ASSIGNED TASK: Copy nothing but the lines below running from the line containing "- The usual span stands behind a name" through the line containing "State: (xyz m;", both end lines included.

Extracted data entries:
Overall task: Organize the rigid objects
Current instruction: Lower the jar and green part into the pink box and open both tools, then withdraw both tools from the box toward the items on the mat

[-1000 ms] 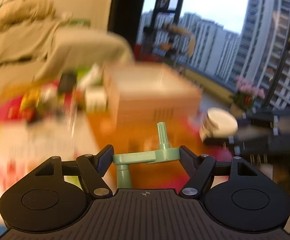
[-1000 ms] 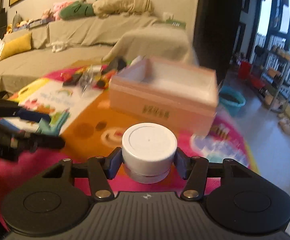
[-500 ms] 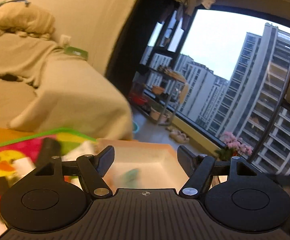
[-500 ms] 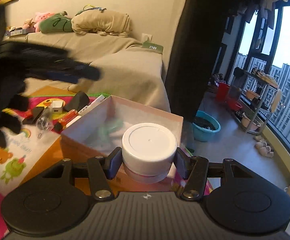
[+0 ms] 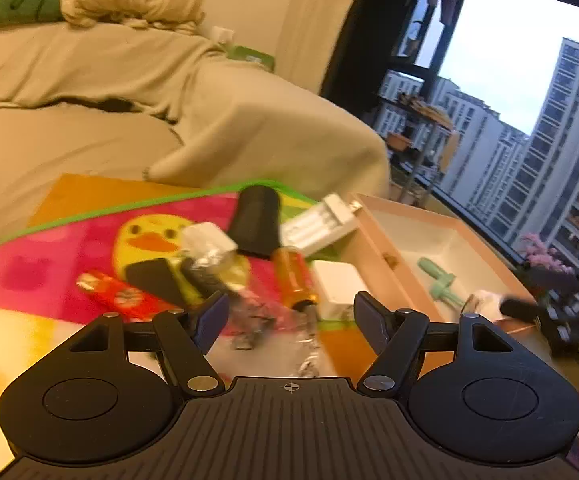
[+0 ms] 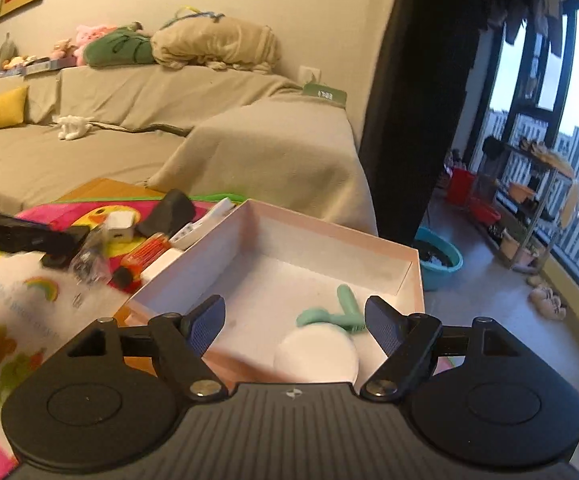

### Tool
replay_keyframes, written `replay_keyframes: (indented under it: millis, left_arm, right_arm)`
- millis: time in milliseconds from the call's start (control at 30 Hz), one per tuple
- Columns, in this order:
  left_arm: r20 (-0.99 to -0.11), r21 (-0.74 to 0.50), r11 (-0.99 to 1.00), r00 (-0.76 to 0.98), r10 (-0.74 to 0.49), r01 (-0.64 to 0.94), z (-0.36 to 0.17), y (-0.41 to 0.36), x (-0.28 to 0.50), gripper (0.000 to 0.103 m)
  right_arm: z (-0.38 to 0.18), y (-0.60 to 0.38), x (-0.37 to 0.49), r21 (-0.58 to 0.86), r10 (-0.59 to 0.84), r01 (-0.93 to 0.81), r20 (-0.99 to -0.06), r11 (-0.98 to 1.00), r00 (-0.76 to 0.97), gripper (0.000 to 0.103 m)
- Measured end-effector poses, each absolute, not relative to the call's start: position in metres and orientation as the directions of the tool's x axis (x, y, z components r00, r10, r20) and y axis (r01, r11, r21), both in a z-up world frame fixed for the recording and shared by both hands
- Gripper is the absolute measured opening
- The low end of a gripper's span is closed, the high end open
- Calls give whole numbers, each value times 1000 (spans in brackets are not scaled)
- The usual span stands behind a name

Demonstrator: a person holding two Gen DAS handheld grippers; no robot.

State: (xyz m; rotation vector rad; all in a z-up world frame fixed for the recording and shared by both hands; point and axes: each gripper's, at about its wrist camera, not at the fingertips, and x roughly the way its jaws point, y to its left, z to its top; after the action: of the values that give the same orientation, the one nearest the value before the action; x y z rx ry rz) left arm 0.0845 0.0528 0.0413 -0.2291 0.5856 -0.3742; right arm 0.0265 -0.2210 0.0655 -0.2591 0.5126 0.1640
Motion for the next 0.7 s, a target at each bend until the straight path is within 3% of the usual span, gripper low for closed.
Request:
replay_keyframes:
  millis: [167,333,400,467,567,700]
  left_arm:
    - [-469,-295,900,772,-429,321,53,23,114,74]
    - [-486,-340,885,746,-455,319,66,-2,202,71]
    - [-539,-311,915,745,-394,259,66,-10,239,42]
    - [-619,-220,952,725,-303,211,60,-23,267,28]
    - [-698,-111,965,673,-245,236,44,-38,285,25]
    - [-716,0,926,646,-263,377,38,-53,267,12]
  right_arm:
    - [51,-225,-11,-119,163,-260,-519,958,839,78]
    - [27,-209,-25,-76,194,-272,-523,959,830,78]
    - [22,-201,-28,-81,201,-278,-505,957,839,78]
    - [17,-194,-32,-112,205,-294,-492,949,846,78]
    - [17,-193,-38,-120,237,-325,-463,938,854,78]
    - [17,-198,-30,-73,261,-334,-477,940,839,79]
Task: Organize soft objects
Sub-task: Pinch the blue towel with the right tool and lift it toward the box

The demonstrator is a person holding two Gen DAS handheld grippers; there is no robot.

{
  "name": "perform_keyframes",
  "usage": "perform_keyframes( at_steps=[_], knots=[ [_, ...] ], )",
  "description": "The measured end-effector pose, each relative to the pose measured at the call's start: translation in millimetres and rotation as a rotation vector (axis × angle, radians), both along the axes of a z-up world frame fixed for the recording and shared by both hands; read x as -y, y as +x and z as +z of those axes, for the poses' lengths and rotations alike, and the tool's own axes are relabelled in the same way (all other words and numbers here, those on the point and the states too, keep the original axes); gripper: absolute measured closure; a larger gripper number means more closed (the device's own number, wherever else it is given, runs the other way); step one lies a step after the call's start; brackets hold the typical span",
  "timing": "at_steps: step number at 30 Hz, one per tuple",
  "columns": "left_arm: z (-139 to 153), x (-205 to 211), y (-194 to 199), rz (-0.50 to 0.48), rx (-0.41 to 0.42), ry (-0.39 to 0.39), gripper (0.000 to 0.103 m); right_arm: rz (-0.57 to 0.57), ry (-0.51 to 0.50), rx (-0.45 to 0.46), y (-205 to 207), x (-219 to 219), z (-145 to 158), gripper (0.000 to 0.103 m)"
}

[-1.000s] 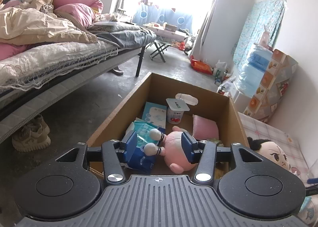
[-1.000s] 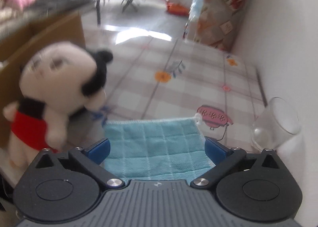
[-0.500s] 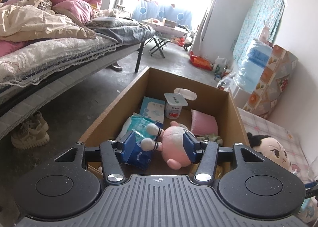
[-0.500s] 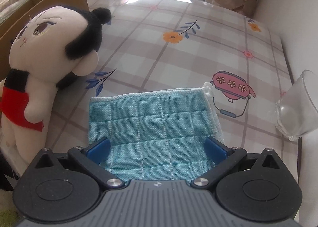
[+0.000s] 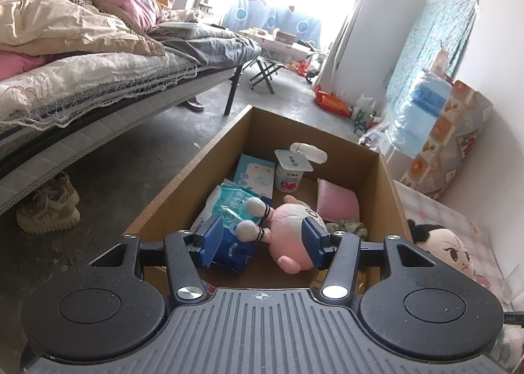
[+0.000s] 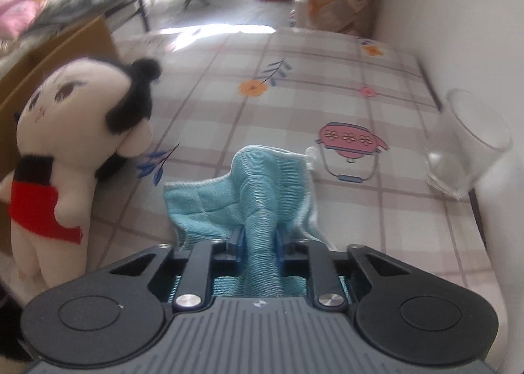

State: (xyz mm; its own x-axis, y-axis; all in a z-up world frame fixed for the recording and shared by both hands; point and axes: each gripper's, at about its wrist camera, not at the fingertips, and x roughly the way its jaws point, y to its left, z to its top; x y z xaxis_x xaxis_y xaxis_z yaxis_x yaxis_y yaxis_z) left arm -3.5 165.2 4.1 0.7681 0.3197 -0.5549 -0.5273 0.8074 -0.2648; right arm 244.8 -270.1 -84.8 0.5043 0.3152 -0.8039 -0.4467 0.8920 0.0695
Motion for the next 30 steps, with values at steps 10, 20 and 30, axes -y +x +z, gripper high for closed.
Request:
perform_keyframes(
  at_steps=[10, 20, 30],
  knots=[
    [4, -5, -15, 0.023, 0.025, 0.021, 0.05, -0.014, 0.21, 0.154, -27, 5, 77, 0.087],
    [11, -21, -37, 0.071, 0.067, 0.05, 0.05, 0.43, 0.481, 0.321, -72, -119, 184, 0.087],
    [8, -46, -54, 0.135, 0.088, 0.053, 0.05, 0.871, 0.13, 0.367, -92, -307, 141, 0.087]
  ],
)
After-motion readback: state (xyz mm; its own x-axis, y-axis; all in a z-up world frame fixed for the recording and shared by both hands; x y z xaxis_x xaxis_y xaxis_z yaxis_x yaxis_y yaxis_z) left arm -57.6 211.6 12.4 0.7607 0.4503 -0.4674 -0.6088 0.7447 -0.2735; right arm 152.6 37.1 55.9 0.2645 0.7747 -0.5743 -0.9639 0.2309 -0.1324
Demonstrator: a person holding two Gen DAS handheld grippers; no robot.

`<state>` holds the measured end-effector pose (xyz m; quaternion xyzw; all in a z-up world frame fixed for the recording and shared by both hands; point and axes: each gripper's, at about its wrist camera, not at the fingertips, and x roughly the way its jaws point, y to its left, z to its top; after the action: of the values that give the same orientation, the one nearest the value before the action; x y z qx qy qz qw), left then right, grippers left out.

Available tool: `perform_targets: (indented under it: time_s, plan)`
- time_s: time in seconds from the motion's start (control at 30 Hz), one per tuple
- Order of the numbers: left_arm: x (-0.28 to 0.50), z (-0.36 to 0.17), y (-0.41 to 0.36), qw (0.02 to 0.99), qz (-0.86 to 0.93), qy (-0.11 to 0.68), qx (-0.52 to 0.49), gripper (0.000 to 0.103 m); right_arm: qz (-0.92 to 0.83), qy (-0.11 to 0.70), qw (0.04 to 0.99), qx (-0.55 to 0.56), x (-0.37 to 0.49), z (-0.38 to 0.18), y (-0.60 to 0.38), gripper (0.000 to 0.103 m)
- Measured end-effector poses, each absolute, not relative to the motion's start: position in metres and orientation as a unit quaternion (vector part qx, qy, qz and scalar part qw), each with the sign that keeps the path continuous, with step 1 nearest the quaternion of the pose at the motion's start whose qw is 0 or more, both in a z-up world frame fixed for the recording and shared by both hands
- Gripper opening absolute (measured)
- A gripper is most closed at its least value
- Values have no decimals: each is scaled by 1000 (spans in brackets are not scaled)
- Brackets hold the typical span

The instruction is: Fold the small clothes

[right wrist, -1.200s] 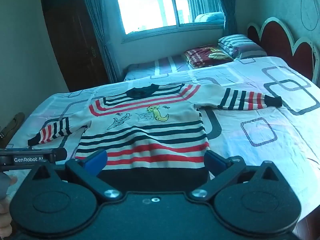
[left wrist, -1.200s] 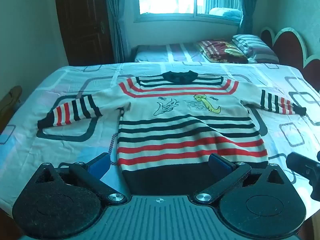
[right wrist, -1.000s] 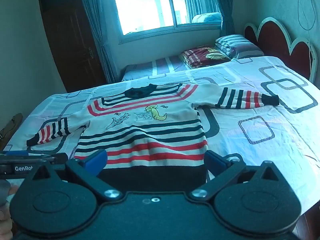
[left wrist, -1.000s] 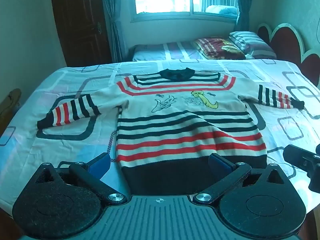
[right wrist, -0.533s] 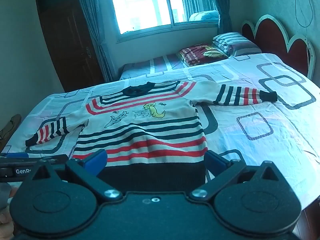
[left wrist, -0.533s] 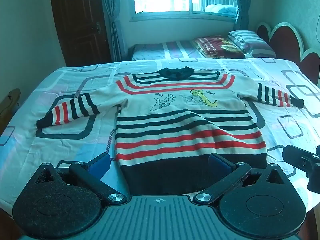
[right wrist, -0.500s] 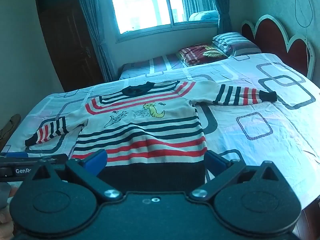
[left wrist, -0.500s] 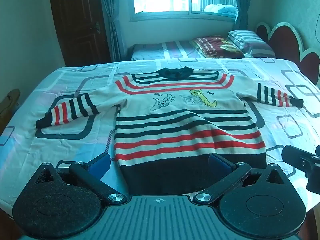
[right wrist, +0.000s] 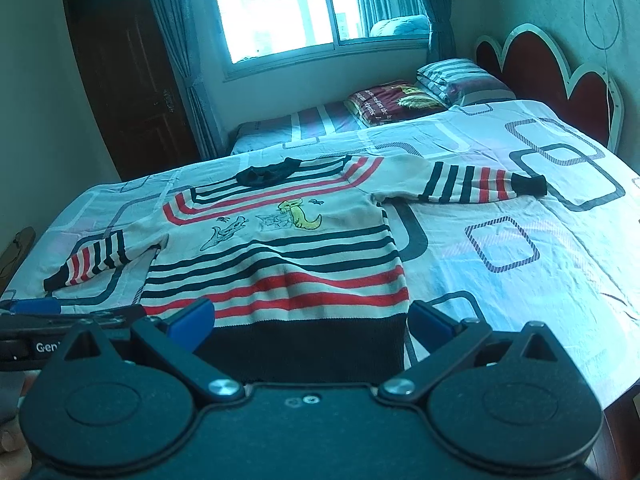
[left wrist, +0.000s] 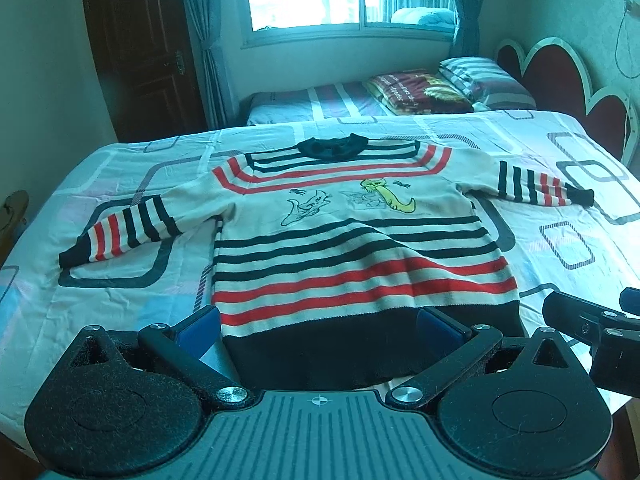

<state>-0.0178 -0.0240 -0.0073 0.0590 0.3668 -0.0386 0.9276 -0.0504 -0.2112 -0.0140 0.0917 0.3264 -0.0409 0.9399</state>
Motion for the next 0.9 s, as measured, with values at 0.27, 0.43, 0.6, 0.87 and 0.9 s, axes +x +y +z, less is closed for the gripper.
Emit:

THE ANSWER:
- The usual span stands behind a name

Demonstrator: a person holding two Gen DAS handheld grippers; no robot.

State: (xyz m; rotation vector rad; all in a z-up world frame fixed for the recording and shared by both hands; point and axes: each gripper's, at about its wrist camera, not at the fingertips, and x roughly the way its jaws point, y to its left, z to its top; after the action: of the values that give the same orientation, the one nearest the value before the action; x y z rx ry rz) left arm 0.0845 0.0528 0.0413 -0.2291 0.5856 -0.3742; right arm 0.0265 -0.2210 0.0655 -0.2591 0.5126 0.1640

The output is done.